Opinion: Merrimack, Massachusetts March Madness Bettors Hurt By Horrible NCAA Rule
For the third consecutive year, an absurd NCAA rule kept a university’s basketball team from reaching the ‘Big Dance.’
Just a few days ago, the Merrimack College men’s basketball team won the Northeast Conference tournament. Winning a Division I conference tournament usually guarantees those players a spot in March Madness.
But the school from North Andover, Mass. will have to wait at least another year before they get that opportunity. And sports bettors in Massachusetts will have to wait longer to put some action on a local men’s basketball team.
The NCAA’s ‘transition rule’ strikes again
Thanks to what the NCAA calls the ‘transition rule,’ the Warriors will watch the tournament on TV instead of playing in it.
The rule states that if a college makes the jump from Division II to Division I, the teams can’t play in a postseason tournament for the squad’s first four years at the highest level of collegiate athletes.
It’s not just the NCAA tournament. These teams aren’t even eligible to play in the NIT.
Merrimack accepted an invitation from the NEC to join the conference and took its athletic programs out of Division II ranks after the 2018-2019 season to join the small Division I conference. Therefore, this is their last year transitioning to Division I. They will be eligible to make the postseason beginning next year.

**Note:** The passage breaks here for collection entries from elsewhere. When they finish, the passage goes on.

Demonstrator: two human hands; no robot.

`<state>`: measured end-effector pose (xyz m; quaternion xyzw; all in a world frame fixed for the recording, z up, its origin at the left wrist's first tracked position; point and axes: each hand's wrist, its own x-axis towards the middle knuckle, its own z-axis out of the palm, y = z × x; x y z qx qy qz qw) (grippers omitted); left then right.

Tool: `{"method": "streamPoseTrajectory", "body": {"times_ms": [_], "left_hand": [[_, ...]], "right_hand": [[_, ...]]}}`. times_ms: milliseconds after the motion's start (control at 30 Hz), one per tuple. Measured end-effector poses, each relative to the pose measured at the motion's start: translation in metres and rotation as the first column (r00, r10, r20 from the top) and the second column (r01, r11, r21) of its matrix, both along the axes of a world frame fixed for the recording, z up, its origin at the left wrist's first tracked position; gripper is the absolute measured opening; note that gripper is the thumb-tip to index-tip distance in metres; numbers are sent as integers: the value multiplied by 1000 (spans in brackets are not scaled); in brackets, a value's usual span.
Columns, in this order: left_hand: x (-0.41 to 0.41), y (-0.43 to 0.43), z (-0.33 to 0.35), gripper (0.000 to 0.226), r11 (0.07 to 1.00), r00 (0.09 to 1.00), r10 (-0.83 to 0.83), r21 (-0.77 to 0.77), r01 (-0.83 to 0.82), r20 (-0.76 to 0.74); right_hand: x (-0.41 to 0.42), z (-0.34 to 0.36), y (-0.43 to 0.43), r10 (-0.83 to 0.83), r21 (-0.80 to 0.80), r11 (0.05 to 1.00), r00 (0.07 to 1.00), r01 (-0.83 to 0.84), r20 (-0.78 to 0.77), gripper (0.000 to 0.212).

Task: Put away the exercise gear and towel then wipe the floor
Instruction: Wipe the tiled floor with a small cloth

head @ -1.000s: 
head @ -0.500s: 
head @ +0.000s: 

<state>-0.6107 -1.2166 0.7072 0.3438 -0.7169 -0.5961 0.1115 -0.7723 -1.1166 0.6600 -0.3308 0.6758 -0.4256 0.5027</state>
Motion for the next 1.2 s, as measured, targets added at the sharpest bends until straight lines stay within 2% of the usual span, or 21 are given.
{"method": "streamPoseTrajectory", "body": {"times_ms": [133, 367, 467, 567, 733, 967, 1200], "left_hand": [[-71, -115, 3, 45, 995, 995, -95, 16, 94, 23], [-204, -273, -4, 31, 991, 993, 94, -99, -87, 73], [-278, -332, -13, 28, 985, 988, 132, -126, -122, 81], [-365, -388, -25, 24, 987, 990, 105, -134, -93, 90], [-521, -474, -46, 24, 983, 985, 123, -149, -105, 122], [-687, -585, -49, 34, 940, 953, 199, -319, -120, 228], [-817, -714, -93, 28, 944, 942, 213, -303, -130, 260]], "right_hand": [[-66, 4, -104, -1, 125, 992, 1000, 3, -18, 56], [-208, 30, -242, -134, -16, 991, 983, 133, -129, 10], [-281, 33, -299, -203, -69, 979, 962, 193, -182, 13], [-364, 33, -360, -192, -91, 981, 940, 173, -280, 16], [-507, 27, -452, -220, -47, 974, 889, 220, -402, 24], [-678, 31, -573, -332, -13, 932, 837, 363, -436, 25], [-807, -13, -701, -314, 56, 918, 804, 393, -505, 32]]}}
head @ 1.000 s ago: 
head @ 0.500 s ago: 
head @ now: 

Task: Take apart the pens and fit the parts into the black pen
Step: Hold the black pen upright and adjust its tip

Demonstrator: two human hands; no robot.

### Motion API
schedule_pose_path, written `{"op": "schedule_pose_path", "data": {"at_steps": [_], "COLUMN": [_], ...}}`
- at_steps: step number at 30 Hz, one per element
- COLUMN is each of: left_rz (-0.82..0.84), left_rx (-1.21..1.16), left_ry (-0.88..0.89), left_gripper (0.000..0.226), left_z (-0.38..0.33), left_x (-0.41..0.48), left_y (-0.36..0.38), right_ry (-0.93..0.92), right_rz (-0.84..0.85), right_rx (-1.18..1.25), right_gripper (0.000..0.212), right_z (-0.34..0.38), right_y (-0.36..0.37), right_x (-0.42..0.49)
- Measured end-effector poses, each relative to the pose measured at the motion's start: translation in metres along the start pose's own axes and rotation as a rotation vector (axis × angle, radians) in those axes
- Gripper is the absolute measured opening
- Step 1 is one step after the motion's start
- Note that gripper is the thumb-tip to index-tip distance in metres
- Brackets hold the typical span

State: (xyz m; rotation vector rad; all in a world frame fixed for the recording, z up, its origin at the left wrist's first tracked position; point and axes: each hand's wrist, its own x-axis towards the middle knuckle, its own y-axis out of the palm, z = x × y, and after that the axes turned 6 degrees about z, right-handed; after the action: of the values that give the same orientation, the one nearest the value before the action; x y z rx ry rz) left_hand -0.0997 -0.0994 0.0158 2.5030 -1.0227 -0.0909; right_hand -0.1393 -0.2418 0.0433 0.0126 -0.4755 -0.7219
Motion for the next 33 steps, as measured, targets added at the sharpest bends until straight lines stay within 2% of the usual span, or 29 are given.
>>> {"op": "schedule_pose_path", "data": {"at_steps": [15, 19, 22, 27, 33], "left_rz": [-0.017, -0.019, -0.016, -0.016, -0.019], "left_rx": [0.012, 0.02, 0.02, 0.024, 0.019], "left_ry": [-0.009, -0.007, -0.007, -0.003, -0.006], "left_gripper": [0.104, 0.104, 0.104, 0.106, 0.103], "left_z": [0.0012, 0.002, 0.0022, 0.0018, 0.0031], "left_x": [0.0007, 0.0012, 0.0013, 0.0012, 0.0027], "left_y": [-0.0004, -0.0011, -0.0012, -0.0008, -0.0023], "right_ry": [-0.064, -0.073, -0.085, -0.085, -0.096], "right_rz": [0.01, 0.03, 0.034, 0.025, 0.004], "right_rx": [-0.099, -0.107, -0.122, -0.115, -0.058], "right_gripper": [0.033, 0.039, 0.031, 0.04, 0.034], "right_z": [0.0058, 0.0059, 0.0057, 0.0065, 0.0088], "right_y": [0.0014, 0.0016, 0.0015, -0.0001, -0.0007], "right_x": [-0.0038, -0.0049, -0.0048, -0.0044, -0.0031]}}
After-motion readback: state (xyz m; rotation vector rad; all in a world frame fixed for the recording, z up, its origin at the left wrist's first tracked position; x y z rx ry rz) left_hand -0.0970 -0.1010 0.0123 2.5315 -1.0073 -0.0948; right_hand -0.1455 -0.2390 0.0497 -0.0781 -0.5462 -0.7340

This year, Merrimack dominated the NEC. The Warriors went 12-4 in regular-season conference play and took the top seed into the conference tournament. Their season culminated with a 67-66 victory over Fairleigh Dickinson on Tuesday in the championship game.
However, thanks to the transition rule, this year’s March Madness will not feature a school from Massachusetts.
But it will be Farleigh Dickinson playing in one of the biggest sporting events of the year. Not the team that won the title.
Last year, Bellarmine won the ASUN tournament in their second year at the Division I level. In 2021, the same thing happened to the women’s squad at California Baptist after winning the WAC tournament.
With poor timing, rule hurts Massachusetts sports bettors
Massachusetts sports betting launched the same year that Merrimack should’ve earned a spot in the tournament. The brick-and-mortar industry launched at the Bay State’s three casinos at the end of January. But the state introduced online sports betting on Friday.
Most of the year, it wouldn’t matter. Massachusetts has an in-state betting collegiate betting ban. Anyone wagering with a sportsbook licensed by the Massachusetts Gaming Commission can’t wager on a Massachusetts university. MA retail sportsbooks have already been fined for violating this rule.
That is, unless the program is playing in a tournament with four or more teams. The 68-team NCAA Tournament field is well above that benchmark, and March Madness betting could’ve been the chance to have some local action down.
Schools like Merrimack are usually filled with local students. Those local students become local alumni. And it could’ve been a little fun for alumni still in the state to place a small wager on their alma mater.
Moreover, Merrimack would’ve been the only school from the state in the field. The University of Massachusetts at Lowell lost to Vermont Saturday for the America East conference tournament title and another NCAA Tournament automatic bid.
Now, Massachusetts won’t have a single team in the men’s tournament. And nobody that went to school in Massachusetts will have the opportunity to wager on a hometown team.
No local action coming for men’s March Madness tournament
Just to be clear, I’m much more sympathetic to the student-athletes that won’t get to fulfill what was likely a lifelong dream. But Merrimack’s total enrollment this year was 4,121. I went to a small Division I college with a similar-sized student body.
When your athletic programs make it to a national tournament, it’s special.
If the Marist College pulls off a few more upsets and wins the MAAC tournament, I’ll probably put a couple of bucks on the game. And I’m sure some Merrimack alumni would’ve loved to do the same.